- WHAT YOU SHOULD DO
Send back the whole listing untouched.
*** GIVEN INFORMATION Section Begins ***
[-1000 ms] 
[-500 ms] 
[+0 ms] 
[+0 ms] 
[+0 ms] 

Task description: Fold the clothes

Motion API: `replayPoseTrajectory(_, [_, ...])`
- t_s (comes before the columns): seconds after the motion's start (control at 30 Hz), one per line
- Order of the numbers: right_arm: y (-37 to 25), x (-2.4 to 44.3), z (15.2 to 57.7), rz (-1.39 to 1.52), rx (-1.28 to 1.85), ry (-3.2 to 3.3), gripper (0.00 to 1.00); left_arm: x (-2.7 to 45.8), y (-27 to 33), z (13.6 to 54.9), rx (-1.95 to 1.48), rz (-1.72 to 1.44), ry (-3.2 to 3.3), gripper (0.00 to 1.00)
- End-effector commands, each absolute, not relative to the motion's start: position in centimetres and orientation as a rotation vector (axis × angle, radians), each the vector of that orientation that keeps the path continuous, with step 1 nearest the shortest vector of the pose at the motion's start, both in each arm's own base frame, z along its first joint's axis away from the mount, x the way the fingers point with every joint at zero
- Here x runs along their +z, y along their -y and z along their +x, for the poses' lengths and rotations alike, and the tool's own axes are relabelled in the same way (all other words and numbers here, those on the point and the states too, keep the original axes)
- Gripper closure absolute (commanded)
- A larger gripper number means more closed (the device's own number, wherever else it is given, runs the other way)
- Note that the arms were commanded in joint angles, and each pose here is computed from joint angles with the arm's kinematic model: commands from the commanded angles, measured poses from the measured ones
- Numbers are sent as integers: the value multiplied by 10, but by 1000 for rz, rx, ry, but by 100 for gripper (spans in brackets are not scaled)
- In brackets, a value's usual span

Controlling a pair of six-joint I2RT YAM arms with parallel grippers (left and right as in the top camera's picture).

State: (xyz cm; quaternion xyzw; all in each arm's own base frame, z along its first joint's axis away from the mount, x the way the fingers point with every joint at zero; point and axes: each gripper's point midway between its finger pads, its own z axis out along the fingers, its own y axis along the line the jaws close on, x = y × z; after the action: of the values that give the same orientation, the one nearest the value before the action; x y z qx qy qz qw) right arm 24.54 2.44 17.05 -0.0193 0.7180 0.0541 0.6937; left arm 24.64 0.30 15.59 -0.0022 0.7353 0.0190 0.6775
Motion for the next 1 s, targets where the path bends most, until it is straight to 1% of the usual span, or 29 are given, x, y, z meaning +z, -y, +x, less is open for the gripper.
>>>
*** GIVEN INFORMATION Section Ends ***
- TASK SOLUTION
[-1000 ms] 
[-500 ms] 
[+0 ms] 
[+0 ms] 
[+0 ms] 

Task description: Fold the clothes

Motion API: `replayPoseTrajectory(_, [_, ...])`
- t_s (comes before the columns): seconds after the motion's start (control at 30 Hz), one per line
- Order of the numbers: right_arm: y (-37 to 25), x (-2.4 to 44.3), z (15.2 to 57.7), rz (-1.39 to 1.52), rx (-1.28 to 1.85), ry (-3.2 to 3.3), gripper (0.00 to 1.00); left_arm: x (-2.7 to 45.8), y (-27 to 33), z (13.6 to 54.9), rx (-1.95 to 1.48), rz (-1.72 to 1.44), ry (-3.2 to 3.3), gripper (0.00 to 1.00)
- End-effector commands, each absolute, not relative to the motion's start: position in centimetres and orientation as a rotation vector (axis × angle, radians), each the vector of that orientation that keeps the path continuous, with step 1 nearest the shortest vector of the pose at the motion's start, both in each arm's own base frame, z along its first joint's axis away from the mount, x the way the fingers point with every joint at zero
- Here x runs along their +z, y along their -y and z along their +x, for the poses' lengths and rotations alike, and the tool's own axes are relabelled in the same way (all other words and numbers here, those on the point and the states too, keep the original axes)
- Gripper closure absolute (commanded)
- A larger gripper number means more closed (the device's own number, wherever else it is given, runs the other way)
- Note that the arms were commanded in joint angles, and each pose here is computed from joint angles with the arm's kinematic model: commands from the commanded angles, measured poses from the measured ones
- Numbers are sent as integers: the value multiplied by 10, but by 1000 for rz, rx, ry, but by 100 for gripper (spans in brackets are not scaled)
- In brackets, a value's usual span

Controlling a pair of six-joint I2RT YAM arms with parallel grippers (left and right as in the top camera's picture).

State: (xyz cm; quaternion xyzw; all in each arm's own base frame, z along its first joint's axis away from the mount, x the way the fingers point with every joint at zero; point and axes: each gripper's point midway between its finger pads, its own z axis out along the fingers, its own y axis along the line the jaws close on, x = y × z; after the action: of the values that give the same orientation, the one nearest the value before the action; x y z qx qy qz qw) right arm 24.54 2.44 17.05 -0.0193 0.7180 0.0541 0.6937; left arm 24.64 0.30 15.59 -0.0022 0.7353 0.0190 0.6775
Motion for the next 1 s, targets where the path bends most, until it is straight to 1% of the usual span, or 29 are given, x, y, z meaning +z, -y, +x, less is open for the gripper.
>>>

What came before makes up the full response.